Microwell, a subsidiary of Honeywell, has made micro-bridge air flow sensor chips using thermal microfabrication technology. It uses microfabrication technology to produce cavities on silicon wafers, and platinum resistors are suspended above the cavities. When air flows through the device, heat transfer occurs from below to above in the direction of air flow. Therefore, the lower resistance is cooled and the upper resistance is heated. The air flow can be measured by the change of the bridge resistance.
4. Position and speed sensors
Crankshaft position and speed sensors are mainly used to detect engine crankshaft angle, engine speed, throttle opening, vehicle speed, etc., provide reference point signals for ignition timing and fuel injection timing, and at the same time provide engine speed signals.
At present, the position and speed sensors used in automobiles mainly include alternator type, magnetoresistive type, Hall effect type, reed switch type, optical type, semiconductor magnetic transistor type, etc., and the measurement range is 0 ° ~ 360 °, and the accuracy Better than ± 0.5 °, measuring bending angle up to ± 0.1 °.
There are many types of vehicle speed sensors, including those with sensitive wheel rotation, those with sensitive power transmission shaft rotation, and those with sensitive differential speed shaft rotation. When the vehicle speed is higher than 100km / h, the general measurement method has a large error, and a non-contact photoelectric speed sensor is required. The speed range is 0.5km / h ~ 250km / h, the repeat accuracy is 0.1%, and the distance measurement error is better than 0.3 %.
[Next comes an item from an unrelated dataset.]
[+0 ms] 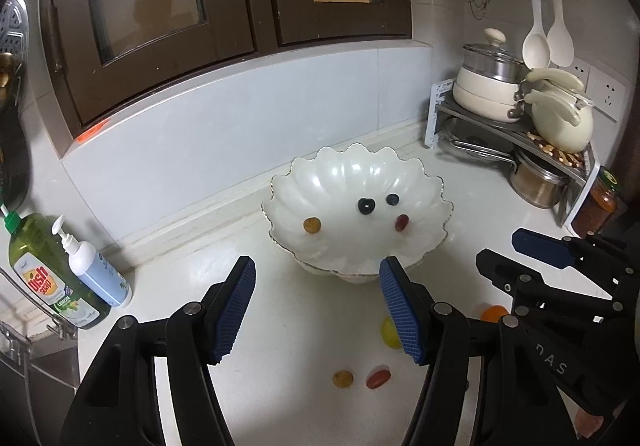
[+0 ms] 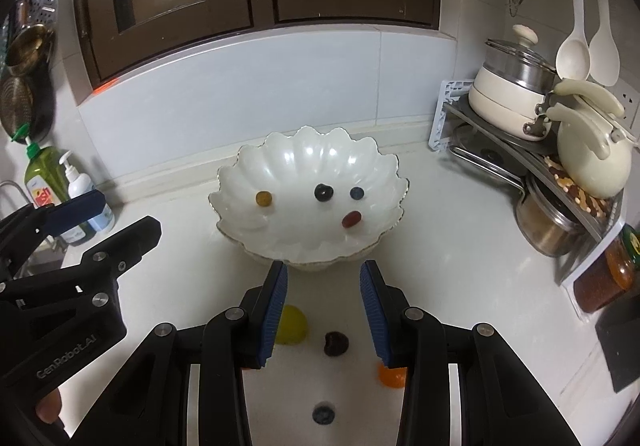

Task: Organize fruits
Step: 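Move the left tool toward a small tan fruit while the right tool approaches a dark plum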

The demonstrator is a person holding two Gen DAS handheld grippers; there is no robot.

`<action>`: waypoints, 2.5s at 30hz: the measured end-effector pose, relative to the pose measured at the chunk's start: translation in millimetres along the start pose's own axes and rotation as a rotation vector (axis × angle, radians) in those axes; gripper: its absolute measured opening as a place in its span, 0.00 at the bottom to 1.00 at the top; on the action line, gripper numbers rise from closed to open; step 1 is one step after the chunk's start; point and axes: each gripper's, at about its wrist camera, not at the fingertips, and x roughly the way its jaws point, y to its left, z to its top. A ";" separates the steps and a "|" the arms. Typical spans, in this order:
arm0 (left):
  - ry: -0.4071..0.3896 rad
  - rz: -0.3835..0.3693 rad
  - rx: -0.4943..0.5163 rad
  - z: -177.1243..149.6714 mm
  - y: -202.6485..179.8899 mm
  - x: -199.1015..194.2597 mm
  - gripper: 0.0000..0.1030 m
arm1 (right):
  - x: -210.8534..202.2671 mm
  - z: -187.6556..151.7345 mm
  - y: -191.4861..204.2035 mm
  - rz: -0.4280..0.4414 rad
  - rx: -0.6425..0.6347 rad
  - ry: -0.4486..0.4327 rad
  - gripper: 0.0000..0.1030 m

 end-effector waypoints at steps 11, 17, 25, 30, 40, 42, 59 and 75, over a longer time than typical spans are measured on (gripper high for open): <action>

5. Gas concentration sensor
The gas concentration sensor is mainly used to detect gas and exhaust emissions in the vehicle body. Among them, the most important is the oxygen sensor, which detects the oxygen content in the exhaust gas of the car, measures the air-fuel ratio according to the oxygen concentration in the exhaust gas, and sends a feedback signal to the microcomputer control device to control the air-fuel ratio to converge to the theoretical value. Commonly used are germanium oxide sensors (using temperature is -40 ℃ ~ 900 ℃, accuracy is 1%), chromium oxide concentration battery gas sensor (using temperature is 300 ℃ ~ 800 ℃), solid electrolyte chromium oxide gas sensor ( The use temperature is 0 ~ 400 ℃, the accuracy is 0.5%), in addition, there are oxygen dioxide sensor and oxygen dioxide sensor. Compared with germanium oxide sensors, titanium dioxide oxygen sensors have the characteristics of simple structure, light weight, low cost, and strong resistance to lead pollution. The zirconium dioxide micro-ion sensor is composed of calcium oxide stabilized oxidized ion body, porous platinum thick-film working electrode, palladium / oxidized thick-film parameter electrode, water-impermeable layer, electrode contact and protective layer. Among them, the stable oxidation of calcium oxide is deposited by reactive sputtering. Both working electrode and reference electrode are made by thick film process. The output voltage near the ideal A / F point changes suddenly. When the air-fuel ratio becomes higher and the oxygen concentration in the exhaust gas increases, the output voltage of the oxygen sensor decreases; when the air-fuel ratio becomes lower and the oxygen concentration in the exhaust gas decreases, the oxygen The output voltage of the sensor increases. The electronic control unit recognizes this abrupt signal and corrects the fuel injection amount, thereby adjusting the air-fuel ratio accordingly to make it fluctuate around the ideal air-fuel ratio.
6. Knock sensor
The knock sensor is used to detect engine vibration, control the ignition advance angle and prevent engine knock. In order to maximize the engine power without knocking, the ignition advance angle should be controlled at the critical value of knocking. When the engine produces knocking, the sensor converts the vibration caused by knocking into an electrical signal and transmits it to the electronic control unit. There are three methods for detecting knock, such as cylinder pressure, engine block vibration and combustion noise. Knock sensors are magnetostrictive and piezoelectric. The use temperature of the magnetostrictive detonation sensor is -40 ℃ ~ 125 ℃, the frequency range is 5kHz ~ 10kHz; the piezoelectric detonation sensor is at the center frequency 5.417kHz, its sensitivity can reach 200mV / gn, and the amplitude is 0.1 Good linearity in the range of -10gn.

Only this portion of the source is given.